Reed took the keys out of the ignition and got out. She slammed the door, walked to the back of the vehicle, and glanced at the dust that still hadn’t settled on the road.

How any animal or plant lived in this misery was amazing, and the fact that she was out here thinking about fucking minutiae instead of completing her contract meant she was losing her mind. Killing this woman would’ve been easy if Reed didn’t have a mental image of that kid ending up in foster care. Oscar hadn’t mentioned a father, so killing his mother probably meant the kid would be in the same spot she was in, years down the line. If he lived that long.

She went back and started the car again since the few minutes of her being outside had raised the temperature to uncomfortable. “Stop crying,” she said in a gentler tone.

“I’m sorry,” Brinley said, her voice hoarse but her tears still falling.

“What did you do for Robert Wallace?”

“Who?”

Reed clenched her jaw and made a fist. “If you start off lying, this isn’t going to last long, and believe me, you’re really not going to like the ending.”

“I’ve been here less than a month, and I don’t know anyone named Wallace.”

Reed tapped on the steering wheel and exhaled as a way to regain her patience. “He’s the CEO of the Moroccan, and you work there.” She turned slightly to face Brinley, and Brinley plastered her body to the passenger door. The move made her laugh. “You can see why your answer of Who? makes me think you’re full of shit.”

“You can believe me or not, but I really haven’t been in town that long. I do work at the Moroccan, but my boss is Dean Jasper, and I work with Naomi Williams. Robert Wallace might run the place, but he’s never been to accounting, and we’ve never met.” It sounded truthful since it took Brinley forever to get it out through a fresh bout of tears and shuddering breaths.

“Could you stop crying, for fuck’s sake?” She pressed two fingers to her forehead on the spot where a headache was beginning. Hysterical women weren’t part of her norm—ever. Add to that a screaming kid, and Reed had entered the twilight zone.

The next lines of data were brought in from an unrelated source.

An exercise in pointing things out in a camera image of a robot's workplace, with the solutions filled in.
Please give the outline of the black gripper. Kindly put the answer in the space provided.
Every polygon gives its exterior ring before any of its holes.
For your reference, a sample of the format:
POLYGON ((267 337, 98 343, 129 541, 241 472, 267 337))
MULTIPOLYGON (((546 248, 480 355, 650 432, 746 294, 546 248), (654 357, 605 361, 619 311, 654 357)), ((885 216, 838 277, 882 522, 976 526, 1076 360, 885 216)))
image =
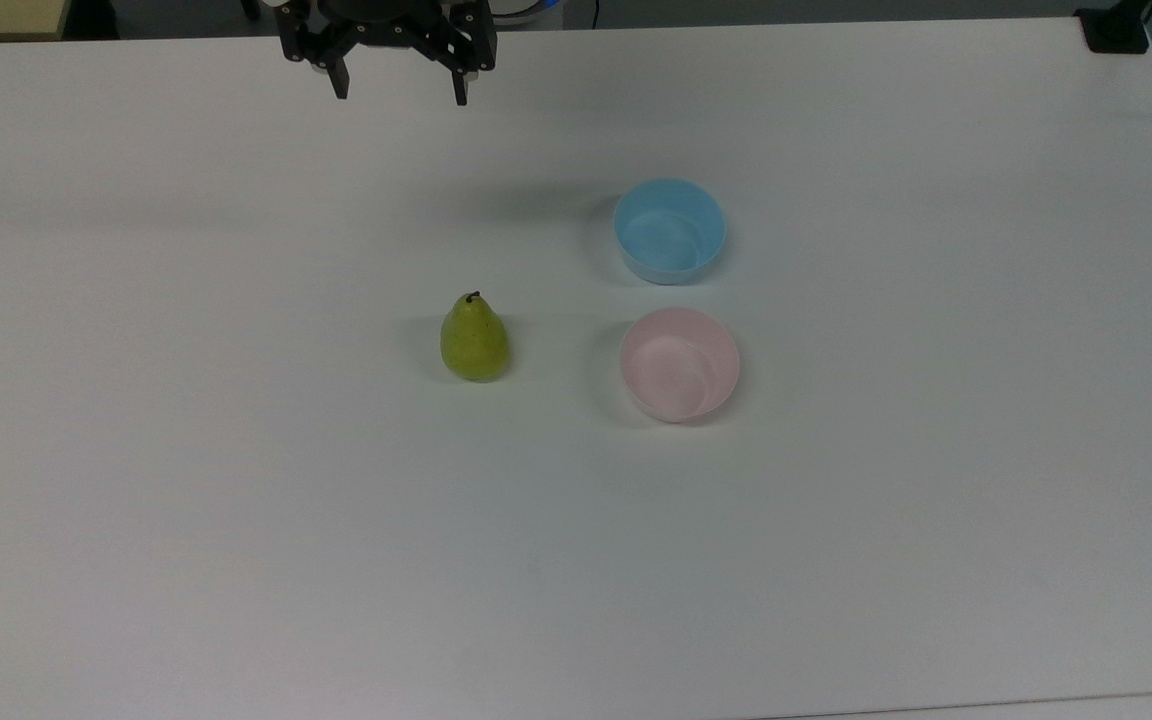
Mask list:
POLYGON ((468 105, 470 73, 497 67, 497 31, 486 1, 275 1, 285 59, 303 61, 347 100, 349 51, 407 47, 450 71, 454 101, 468 105))

“Why are you doing this?” Brinley asked, and that got the kid really going with his shrieking.

“Fuck me,” she said softly, not able to think because of the noise. It was time to crash back to reality and get this over with.

“Please,” Brinley said. “At least tell me why.”

“I’m not the answer person, lady, I’m only fulfilling a contract. You must’ve done something, and if you don’t want to admit it, that’s your problem. You can take it to your grave.” She lifted her hand and wrapped her fingers around the butt of her gun.

“Wait!” Brinley opened her door and got out, but didn’t run.

It was the act of a good mother, or what Reed assumed a good mother did. “It’s not personal.” Reed walked to the passenger side and unholstered her gun. “It’s just a job.”

Brinley fell to her knees when she raised the weapon and aimed it at Brinley’s head. She pulled the trigger without any more thought, wanting it over—and then it was.